What is being asked
How many lines of the entries hold the string "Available"? Reply with the number alone.

(Records for this exercise begins)

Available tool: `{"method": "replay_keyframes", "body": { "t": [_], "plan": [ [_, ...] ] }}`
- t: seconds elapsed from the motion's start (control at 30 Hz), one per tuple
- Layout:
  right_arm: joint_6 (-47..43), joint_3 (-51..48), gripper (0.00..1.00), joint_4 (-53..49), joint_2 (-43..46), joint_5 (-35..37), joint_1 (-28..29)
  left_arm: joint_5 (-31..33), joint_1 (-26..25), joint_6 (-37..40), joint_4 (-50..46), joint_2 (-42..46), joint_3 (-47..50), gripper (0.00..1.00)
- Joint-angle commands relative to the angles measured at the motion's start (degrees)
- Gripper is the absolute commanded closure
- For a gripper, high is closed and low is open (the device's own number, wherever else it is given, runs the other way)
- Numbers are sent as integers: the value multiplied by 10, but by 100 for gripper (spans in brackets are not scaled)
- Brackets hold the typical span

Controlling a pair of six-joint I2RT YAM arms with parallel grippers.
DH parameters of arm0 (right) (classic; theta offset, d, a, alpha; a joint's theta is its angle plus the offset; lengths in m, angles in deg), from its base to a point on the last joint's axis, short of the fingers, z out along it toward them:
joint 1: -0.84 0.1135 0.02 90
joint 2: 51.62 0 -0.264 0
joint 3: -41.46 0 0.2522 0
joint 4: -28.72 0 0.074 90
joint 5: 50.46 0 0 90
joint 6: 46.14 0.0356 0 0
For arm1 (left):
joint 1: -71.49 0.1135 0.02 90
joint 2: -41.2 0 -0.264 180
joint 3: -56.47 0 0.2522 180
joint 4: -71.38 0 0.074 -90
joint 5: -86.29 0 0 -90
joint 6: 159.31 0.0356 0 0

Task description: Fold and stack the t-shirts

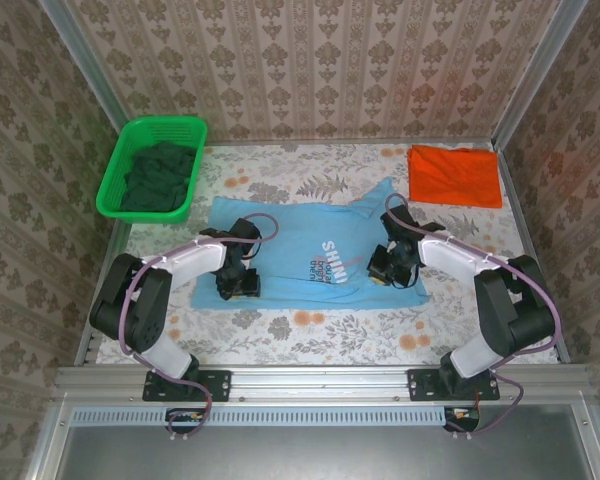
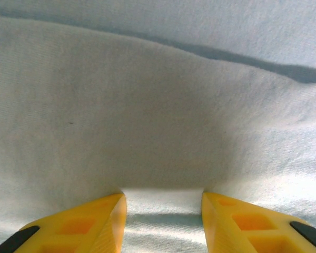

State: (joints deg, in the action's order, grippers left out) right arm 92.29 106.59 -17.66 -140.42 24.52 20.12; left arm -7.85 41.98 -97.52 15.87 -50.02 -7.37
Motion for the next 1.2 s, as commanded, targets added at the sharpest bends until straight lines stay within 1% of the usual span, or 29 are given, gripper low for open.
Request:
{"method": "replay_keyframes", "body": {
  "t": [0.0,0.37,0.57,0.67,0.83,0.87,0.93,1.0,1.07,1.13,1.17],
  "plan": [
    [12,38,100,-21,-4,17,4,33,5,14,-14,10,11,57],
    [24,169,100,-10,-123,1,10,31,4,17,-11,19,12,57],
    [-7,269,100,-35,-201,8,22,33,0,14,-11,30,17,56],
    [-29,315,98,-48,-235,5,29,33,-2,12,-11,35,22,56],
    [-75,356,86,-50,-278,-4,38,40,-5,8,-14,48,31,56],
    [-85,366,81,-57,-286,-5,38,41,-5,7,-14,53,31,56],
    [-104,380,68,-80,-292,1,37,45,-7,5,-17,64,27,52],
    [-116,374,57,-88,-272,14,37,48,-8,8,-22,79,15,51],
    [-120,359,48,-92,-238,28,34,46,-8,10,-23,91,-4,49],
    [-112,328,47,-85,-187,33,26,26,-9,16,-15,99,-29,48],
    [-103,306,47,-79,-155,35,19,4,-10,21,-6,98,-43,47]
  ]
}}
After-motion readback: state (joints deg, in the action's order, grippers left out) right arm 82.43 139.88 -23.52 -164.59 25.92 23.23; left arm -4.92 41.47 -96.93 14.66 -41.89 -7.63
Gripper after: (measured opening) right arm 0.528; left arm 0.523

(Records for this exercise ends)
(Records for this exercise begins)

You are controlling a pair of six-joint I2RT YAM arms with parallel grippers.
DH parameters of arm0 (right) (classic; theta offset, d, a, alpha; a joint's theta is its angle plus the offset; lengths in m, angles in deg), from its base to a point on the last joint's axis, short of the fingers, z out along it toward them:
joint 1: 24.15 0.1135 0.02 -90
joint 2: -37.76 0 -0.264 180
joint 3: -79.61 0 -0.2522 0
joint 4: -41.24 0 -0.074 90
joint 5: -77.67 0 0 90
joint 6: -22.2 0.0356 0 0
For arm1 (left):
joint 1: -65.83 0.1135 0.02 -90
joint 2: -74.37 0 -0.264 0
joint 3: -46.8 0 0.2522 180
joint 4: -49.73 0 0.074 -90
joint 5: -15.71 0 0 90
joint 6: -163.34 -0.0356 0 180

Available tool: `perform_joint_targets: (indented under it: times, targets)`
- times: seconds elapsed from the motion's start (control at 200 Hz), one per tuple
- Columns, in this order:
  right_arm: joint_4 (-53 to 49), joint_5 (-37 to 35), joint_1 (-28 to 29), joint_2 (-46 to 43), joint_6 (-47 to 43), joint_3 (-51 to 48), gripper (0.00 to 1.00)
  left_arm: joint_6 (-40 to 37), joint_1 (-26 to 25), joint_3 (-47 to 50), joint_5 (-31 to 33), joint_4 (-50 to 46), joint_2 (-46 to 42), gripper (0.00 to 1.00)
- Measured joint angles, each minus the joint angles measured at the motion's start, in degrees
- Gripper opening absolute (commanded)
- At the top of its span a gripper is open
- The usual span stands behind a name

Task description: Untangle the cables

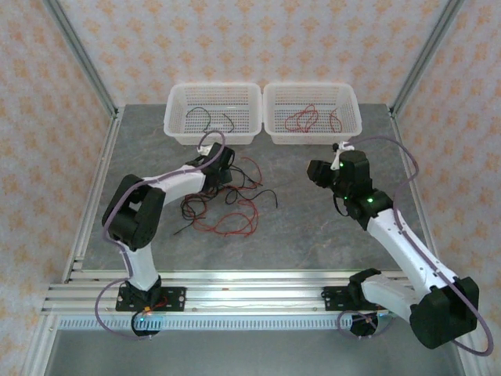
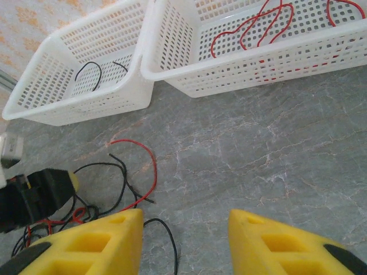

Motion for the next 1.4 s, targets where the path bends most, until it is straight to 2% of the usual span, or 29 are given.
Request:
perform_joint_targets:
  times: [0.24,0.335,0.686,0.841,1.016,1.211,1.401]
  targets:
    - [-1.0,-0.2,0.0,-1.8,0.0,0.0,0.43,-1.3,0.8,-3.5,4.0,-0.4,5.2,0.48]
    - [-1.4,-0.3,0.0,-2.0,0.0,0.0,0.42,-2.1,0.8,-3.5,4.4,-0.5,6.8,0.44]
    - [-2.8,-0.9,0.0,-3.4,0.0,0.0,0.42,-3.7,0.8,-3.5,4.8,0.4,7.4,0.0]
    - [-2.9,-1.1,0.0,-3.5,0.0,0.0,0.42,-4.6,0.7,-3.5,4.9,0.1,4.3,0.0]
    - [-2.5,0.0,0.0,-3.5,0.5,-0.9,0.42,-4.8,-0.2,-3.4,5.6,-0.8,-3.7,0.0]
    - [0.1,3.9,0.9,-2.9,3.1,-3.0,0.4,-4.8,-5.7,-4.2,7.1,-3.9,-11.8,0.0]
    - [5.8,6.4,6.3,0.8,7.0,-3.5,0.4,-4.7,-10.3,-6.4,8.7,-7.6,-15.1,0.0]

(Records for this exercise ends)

Task result
2